Once standard analogies feel reliable, two harder patterns appear:

Abstract relationships. Instead of concrete links (doctor-hospital), the relationship is conceptual: “Truth : Falsehood :: Virtue : ___?” (Vice). These require deeper vocabulary and abstract thinking. The naming method still works - just take an extra second to define the abstraction before plugging in the third word.

Near-synonym traps. Advanced rounds hide the relationship under near-synonyms where two options both seem to fit. The tie-breaker is always precision: which word makes the mechanism most accurate? The one that fits the explicit sentence tightest is the answer.

When an analogy involves abstract concepts or emotion, slow down and think about the underlying idea, not just the words. “Hope : Despair” is about emotional opposites. Naming the relationship in plain language bridges any vocabulary gap.
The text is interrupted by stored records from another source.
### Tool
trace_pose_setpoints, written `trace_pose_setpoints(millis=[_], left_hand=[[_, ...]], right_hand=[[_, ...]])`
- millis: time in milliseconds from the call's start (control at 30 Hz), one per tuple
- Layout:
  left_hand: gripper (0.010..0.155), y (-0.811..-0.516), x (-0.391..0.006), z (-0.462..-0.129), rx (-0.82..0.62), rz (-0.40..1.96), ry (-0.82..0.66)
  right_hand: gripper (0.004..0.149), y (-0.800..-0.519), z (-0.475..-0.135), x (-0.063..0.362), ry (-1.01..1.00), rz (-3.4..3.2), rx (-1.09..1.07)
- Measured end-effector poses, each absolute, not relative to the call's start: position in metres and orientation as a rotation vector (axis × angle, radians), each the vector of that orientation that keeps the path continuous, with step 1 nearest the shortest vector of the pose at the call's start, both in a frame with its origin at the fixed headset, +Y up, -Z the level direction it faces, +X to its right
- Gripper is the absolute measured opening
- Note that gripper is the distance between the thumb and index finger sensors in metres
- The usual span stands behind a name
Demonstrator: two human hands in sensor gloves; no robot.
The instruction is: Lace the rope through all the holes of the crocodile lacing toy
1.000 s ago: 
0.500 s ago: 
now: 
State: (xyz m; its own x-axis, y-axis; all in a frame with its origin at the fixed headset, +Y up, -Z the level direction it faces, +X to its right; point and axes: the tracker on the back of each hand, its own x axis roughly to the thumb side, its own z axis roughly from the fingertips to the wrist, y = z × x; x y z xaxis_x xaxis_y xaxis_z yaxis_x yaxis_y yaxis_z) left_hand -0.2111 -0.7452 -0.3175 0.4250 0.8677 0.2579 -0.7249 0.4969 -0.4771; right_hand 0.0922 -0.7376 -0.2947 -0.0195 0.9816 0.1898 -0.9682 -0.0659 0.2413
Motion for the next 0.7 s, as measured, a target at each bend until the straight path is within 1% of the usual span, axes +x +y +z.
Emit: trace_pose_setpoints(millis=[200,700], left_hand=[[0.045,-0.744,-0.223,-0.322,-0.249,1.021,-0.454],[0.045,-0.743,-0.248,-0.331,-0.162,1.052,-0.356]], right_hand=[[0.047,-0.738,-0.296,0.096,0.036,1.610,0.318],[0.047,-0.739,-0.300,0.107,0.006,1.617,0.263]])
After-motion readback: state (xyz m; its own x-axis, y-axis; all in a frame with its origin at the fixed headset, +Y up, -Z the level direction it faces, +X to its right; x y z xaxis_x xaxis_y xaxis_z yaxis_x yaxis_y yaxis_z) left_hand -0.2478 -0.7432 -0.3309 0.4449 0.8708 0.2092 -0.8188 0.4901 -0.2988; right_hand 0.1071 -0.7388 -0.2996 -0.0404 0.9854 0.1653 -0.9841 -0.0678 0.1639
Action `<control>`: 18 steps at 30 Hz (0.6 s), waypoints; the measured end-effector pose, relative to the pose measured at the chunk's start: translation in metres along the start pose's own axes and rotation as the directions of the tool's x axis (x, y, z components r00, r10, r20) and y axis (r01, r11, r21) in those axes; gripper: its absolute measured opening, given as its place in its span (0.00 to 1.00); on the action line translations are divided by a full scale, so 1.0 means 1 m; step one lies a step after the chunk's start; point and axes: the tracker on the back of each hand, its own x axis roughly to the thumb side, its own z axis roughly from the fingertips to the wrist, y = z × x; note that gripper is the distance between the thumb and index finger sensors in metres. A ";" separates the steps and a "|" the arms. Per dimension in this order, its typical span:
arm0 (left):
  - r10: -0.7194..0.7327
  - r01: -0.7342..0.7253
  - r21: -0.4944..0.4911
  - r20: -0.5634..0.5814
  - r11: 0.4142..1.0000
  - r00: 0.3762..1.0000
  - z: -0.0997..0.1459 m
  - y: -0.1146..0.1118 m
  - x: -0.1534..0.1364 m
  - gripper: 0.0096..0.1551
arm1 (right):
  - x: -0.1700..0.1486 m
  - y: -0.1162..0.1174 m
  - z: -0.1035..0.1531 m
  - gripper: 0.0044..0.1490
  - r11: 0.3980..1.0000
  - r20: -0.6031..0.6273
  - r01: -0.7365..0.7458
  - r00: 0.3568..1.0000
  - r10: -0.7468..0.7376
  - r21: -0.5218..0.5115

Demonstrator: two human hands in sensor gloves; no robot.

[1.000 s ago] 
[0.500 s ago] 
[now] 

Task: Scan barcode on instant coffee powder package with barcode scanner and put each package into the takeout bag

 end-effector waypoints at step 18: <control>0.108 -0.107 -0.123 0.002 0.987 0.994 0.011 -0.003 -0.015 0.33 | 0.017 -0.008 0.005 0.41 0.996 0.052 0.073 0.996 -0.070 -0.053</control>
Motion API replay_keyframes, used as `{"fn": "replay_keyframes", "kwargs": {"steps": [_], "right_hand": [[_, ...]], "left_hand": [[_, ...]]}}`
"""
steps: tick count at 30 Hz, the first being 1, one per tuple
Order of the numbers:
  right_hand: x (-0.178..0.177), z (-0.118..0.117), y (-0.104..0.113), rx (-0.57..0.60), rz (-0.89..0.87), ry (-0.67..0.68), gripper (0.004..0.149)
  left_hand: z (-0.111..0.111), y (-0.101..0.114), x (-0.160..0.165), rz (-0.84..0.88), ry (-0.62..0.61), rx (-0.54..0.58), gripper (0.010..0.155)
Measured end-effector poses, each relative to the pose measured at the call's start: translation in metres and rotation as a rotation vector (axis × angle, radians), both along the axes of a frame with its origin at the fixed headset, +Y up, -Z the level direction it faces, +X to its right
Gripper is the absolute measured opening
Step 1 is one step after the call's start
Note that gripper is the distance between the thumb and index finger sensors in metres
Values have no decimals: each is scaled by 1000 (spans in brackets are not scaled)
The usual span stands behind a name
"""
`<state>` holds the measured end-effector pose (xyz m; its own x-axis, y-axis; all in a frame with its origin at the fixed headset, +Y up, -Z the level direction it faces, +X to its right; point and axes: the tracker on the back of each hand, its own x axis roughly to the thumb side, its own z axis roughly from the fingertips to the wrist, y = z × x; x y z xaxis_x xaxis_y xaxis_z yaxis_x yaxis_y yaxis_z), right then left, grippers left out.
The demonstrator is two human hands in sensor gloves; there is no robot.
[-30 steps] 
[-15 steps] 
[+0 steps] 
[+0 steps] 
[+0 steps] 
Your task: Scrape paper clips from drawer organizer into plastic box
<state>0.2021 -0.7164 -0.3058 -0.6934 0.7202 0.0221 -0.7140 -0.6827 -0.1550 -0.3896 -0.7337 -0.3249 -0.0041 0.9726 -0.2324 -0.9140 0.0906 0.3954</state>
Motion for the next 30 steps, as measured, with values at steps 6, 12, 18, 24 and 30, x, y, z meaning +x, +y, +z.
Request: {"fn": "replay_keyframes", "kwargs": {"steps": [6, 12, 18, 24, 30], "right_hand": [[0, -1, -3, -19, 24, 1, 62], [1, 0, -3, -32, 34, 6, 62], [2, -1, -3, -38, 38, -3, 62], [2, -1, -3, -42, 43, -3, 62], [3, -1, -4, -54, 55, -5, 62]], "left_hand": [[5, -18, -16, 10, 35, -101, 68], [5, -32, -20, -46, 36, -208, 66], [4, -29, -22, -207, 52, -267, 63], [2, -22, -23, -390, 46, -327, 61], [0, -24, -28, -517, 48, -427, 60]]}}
Tip: For abstract analogies, simplify the words first. “Malice : Kindness” becomes “Mean : Nice” - the antonym relationship becomes obvious. Complexity in vocabulary does not change the relationship type.

Final Thoughts

Verbal analogies reward precision and patience. Naming the relationship before looking at options is the single most powerful habit. It eliminates careless errors and trains relational thinking rather than word association.

PlayMemorize gives unlimited reps with instant feedback on which relationship type each analogy tested. Use that feedback to build a mental library. After 20-30 sessions you will recognize patterns faster, rule out decoys more confidently, and solve analogies with clarity.

Mastery Marker: You have mastered analogies when you can name the relationship in the first pair in under 10 seconds, and your streak in hard mode (5-6 options) reaches 10+ correct answers in a row.